Metrics with context
We’ve been back to dogfooding, and this time we’re pretty happy. The trace-connected model unlocks debugging workflows that weren’t possible before. Instead of jumping between dashboards and guessing at time correlations, you can follow the data directly:
See a spike in checkout failures? Jump from that metric to the exact trace where a failure happened; jump from the trace to an attached Sentry error.
Notice an increase in retries? Break down the metrics by span to see which service is at fault.
Watching p95 latency climb? Drill into the worst offenders and find related session replays to see what the user is experiencing.
Metrics about your application
What about Infra monitoring? Well, we expect some of our users will do it, but we’re not really pushing that use case for Sentry metrics. This point created a good deal of internal discussion since it’s so hard to decouple the idea of metrics from the idea of infrastructure. And time-series pre-aggregation is sooo tempting for infra because machine-level metrics are already disconnected from your code, and it could be cheap, and, look, this simple little daemon can slurp up all of these signals, and, look, charts!
I won’t lie, we use infra metrics, and we know they aren’t going away. But for us, metrics are much more powerful when they are application-level signals, connected to the underlying code that produced them. Traditional CPU and memory graphs have their place, but modern developers, especially ones building on high-level platform abstractions, care less about infra and more about higher-level application health: login failures, payment errors, request latencies. Those are the metrics that tell you what’s really happening to your users.
As we add modern metrics to our own product, we find that we are using the dashboards-of-1000-time-series a lot less, and I think you will too.
Built for Seer
Since I’m officially a CTO, I’d be remiss to go an entire blog without mentioning AI. And, even though some of our efforts were just getting going when we made the call to reboot metrics, it turns out it was the right call for our AI debugging ambitions as well.
If you don’t know, we have an agent we call Seer built into Sentry. It root causes issues, proposes fixes, and will do even more soon. Behind the scenes, Seer uses tool calls to traverse all of the connected telemetry in Sentry—errors, traces, logs, and now metrics. What we keep finding with our testing is that data volume (a million examples) isn’t very important to make Seer debug well, but every additional type of connected data pays huge dividends. So, by making metrics first-class citizens in our telemetry graph, we ended up giving Seer a lot more connected context to work with.

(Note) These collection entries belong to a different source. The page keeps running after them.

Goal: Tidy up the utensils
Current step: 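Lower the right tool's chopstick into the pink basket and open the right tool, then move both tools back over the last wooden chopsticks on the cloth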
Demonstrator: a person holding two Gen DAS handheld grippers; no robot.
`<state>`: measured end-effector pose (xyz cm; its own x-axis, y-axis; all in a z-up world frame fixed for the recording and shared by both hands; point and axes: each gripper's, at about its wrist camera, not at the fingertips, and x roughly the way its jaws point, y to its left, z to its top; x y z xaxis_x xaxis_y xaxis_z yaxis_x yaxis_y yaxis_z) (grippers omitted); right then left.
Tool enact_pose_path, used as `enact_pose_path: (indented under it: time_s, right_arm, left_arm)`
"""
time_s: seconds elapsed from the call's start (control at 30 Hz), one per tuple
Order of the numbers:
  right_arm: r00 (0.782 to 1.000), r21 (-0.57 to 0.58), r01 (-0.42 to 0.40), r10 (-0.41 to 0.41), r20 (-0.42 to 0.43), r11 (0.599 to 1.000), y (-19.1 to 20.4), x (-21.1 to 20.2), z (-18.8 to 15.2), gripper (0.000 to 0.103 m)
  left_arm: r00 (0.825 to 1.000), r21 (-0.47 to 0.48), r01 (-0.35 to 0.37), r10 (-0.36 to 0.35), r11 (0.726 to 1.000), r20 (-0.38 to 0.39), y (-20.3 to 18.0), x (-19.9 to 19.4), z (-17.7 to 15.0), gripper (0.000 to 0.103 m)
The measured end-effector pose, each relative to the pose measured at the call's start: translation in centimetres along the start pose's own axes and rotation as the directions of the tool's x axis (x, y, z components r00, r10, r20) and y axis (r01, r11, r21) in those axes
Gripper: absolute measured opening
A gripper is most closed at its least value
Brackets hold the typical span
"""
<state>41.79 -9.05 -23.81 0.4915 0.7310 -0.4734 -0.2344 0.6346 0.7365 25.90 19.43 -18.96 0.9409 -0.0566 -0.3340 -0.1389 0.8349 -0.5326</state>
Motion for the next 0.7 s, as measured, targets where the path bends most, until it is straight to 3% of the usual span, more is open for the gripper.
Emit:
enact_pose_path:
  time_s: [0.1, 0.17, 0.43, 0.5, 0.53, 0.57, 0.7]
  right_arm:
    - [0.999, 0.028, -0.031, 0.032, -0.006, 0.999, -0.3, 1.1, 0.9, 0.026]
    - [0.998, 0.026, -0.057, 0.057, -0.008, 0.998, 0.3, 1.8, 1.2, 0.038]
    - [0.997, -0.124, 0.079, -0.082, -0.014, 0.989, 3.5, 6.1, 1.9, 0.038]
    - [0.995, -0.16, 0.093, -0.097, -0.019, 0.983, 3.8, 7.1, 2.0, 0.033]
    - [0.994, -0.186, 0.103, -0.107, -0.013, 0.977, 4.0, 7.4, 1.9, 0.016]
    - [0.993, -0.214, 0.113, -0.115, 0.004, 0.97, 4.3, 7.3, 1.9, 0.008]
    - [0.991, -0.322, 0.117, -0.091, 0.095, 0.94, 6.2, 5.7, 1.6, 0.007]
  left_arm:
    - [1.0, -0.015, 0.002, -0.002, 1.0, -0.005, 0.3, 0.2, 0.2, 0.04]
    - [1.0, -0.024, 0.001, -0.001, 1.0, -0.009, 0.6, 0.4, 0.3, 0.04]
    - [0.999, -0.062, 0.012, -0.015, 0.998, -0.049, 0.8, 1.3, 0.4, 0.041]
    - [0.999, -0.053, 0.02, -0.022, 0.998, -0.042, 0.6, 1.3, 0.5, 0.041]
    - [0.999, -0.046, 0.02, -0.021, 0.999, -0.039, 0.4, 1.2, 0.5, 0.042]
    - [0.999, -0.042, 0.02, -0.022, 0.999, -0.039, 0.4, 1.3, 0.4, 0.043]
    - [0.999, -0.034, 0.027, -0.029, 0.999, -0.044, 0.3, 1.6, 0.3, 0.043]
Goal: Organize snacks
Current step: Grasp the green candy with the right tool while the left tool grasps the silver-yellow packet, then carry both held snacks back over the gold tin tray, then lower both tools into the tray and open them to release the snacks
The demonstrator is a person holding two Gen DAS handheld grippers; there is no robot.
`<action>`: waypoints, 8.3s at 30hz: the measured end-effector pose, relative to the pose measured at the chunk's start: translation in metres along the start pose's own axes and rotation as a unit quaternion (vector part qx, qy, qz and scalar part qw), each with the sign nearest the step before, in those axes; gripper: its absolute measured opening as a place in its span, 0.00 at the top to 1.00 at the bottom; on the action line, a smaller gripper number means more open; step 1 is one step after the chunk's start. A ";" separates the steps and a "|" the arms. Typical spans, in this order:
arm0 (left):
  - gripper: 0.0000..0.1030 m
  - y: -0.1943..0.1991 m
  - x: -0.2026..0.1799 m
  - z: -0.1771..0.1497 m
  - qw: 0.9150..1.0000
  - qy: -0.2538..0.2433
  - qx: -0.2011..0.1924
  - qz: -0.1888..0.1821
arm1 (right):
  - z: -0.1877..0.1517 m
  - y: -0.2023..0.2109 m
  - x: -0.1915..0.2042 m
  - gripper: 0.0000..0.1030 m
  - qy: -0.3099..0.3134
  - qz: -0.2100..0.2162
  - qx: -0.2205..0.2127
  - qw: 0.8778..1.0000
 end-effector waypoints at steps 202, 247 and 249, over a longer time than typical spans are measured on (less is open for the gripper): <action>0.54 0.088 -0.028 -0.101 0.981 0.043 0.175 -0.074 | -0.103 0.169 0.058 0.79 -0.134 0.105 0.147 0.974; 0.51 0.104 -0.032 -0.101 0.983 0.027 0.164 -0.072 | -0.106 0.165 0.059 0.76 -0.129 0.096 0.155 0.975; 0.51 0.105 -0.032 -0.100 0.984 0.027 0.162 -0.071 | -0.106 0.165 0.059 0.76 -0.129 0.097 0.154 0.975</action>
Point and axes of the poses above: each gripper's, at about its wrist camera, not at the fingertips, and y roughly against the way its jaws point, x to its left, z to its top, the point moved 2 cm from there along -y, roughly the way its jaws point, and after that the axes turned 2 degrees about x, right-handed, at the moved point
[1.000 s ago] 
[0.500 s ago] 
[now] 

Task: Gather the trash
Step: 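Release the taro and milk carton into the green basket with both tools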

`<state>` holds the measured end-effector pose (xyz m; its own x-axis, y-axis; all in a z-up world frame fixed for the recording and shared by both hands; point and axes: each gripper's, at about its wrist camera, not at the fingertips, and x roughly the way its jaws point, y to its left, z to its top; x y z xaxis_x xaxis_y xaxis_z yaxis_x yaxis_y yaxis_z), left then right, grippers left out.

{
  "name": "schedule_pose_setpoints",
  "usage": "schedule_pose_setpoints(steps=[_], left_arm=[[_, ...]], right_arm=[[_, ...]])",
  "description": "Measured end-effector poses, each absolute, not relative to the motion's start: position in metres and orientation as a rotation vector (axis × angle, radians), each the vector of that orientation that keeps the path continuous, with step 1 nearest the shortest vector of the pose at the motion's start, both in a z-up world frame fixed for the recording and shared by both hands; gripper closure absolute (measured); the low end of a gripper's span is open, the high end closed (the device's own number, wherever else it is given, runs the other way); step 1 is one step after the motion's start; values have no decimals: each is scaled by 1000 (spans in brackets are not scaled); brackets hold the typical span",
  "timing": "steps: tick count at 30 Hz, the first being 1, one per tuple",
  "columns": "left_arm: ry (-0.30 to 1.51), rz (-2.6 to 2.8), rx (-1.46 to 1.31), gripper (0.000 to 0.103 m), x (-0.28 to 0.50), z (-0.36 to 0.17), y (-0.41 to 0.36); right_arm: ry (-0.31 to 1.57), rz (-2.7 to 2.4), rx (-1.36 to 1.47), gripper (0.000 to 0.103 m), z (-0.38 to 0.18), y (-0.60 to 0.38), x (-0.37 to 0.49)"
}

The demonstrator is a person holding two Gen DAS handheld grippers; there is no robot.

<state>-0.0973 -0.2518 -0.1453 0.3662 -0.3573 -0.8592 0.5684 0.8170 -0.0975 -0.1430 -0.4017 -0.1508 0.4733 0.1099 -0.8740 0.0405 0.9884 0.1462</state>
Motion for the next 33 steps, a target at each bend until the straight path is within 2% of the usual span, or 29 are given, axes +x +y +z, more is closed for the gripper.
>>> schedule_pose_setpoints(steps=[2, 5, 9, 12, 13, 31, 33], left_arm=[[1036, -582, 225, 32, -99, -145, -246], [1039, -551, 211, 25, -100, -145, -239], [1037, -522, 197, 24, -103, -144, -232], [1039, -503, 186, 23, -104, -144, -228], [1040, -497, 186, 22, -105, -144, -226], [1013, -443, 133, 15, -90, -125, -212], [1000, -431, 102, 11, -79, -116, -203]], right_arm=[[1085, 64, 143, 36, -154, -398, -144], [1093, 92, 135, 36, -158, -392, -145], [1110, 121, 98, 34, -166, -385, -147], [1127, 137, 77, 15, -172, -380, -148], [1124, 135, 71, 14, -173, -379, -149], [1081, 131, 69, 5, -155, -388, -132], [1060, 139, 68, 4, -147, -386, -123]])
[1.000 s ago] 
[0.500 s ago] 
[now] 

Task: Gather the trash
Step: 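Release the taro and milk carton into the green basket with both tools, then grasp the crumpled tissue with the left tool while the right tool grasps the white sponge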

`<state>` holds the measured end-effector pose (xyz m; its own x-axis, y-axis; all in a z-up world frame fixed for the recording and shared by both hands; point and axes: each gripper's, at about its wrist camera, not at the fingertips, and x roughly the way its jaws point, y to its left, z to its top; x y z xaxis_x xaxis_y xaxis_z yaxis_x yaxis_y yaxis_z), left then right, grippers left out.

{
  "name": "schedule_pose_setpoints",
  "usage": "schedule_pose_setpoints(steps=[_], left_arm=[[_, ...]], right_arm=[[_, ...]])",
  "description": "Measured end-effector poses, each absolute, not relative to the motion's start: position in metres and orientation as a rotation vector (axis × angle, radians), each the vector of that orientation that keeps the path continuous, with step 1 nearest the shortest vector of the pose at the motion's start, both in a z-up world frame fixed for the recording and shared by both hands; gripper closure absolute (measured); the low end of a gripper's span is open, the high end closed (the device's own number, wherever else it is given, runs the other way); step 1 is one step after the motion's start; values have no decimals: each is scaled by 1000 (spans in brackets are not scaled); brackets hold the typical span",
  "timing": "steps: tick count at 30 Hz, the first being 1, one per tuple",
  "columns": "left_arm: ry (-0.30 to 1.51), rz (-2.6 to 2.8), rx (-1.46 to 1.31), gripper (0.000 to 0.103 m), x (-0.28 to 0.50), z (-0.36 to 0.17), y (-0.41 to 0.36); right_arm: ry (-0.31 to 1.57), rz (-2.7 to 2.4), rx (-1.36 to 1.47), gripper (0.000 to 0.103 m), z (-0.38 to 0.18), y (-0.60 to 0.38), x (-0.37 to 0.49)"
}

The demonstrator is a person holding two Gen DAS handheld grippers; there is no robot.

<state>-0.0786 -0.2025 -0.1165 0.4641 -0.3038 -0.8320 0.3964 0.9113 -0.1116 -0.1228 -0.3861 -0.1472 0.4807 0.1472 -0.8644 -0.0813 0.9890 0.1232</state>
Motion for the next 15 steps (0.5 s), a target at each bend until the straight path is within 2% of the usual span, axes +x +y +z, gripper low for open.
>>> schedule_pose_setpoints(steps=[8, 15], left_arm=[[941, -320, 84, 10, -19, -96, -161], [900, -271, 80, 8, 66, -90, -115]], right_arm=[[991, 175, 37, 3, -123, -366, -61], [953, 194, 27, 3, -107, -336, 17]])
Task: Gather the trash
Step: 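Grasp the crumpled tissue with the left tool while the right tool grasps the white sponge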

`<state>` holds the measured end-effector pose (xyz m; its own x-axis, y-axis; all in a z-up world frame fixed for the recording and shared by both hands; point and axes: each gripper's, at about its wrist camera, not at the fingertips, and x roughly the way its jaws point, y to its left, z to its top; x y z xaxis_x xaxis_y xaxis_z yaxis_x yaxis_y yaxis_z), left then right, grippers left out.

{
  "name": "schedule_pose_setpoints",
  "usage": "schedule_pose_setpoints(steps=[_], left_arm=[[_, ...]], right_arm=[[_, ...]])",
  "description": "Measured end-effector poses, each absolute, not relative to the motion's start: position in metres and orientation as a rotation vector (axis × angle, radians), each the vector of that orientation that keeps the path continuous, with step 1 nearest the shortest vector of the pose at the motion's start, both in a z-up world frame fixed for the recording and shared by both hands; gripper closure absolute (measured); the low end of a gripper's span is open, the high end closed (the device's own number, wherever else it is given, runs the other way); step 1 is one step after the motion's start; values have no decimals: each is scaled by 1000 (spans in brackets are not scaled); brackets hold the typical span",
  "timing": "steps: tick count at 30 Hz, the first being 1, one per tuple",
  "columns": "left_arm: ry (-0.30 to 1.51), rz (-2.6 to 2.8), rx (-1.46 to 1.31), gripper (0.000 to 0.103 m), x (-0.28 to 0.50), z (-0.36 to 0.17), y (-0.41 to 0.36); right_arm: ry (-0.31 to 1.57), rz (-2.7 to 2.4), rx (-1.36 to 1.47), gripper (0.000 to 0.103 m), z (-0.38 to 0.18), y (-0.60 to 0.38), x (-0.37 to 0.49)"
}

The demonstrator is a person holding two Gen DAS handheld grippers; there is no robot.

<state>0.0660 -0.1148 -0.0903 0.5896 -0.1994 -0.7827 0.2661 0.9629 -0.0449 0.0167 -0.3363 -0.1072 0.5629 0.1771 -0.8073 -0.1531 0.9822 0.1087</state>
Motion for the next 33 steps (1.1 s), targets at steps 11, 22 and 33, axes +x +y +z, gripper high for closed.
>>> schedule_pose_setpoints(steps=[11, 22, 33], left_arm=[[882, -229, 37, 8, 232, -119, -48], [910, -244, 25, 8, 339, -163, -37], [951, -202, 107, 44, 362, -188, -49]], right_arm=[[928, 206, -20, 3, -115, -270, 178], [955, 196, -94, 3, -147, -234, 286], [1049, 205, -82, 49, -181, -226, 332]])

I think this was a good demonstration for our team of the importance of sticking to your original vision for something. The original “make it all trace-connected” really did pay dividends vs. just shipping a traditional metrics solution as a separate feature, and even for a feature we hadn’t fully envisioned at the time.
The long road was worth it
If you’re reading this, you probably know how hard it is to kill a product you’ve already built. It’s harder still to admit that what you have, while functional, isn’t right. The sunk cost fallacy is a mighty foe. And I’m really sorry to all of the beta testers who were enjoying metrics v1, but we’re convinced the wait was worth it for the new version.
So, this wasn’t exactly a traditional marketing blog post announcing a product, but since we’re taking a different tack on this one, I thought it would be interesting to share the thought process. I hope you get a chance to try our new metrics product as we continue to build it and improve it, and hopefully this story also gives you a little inspiration for your own software projects to not be afraid to make the tough calls.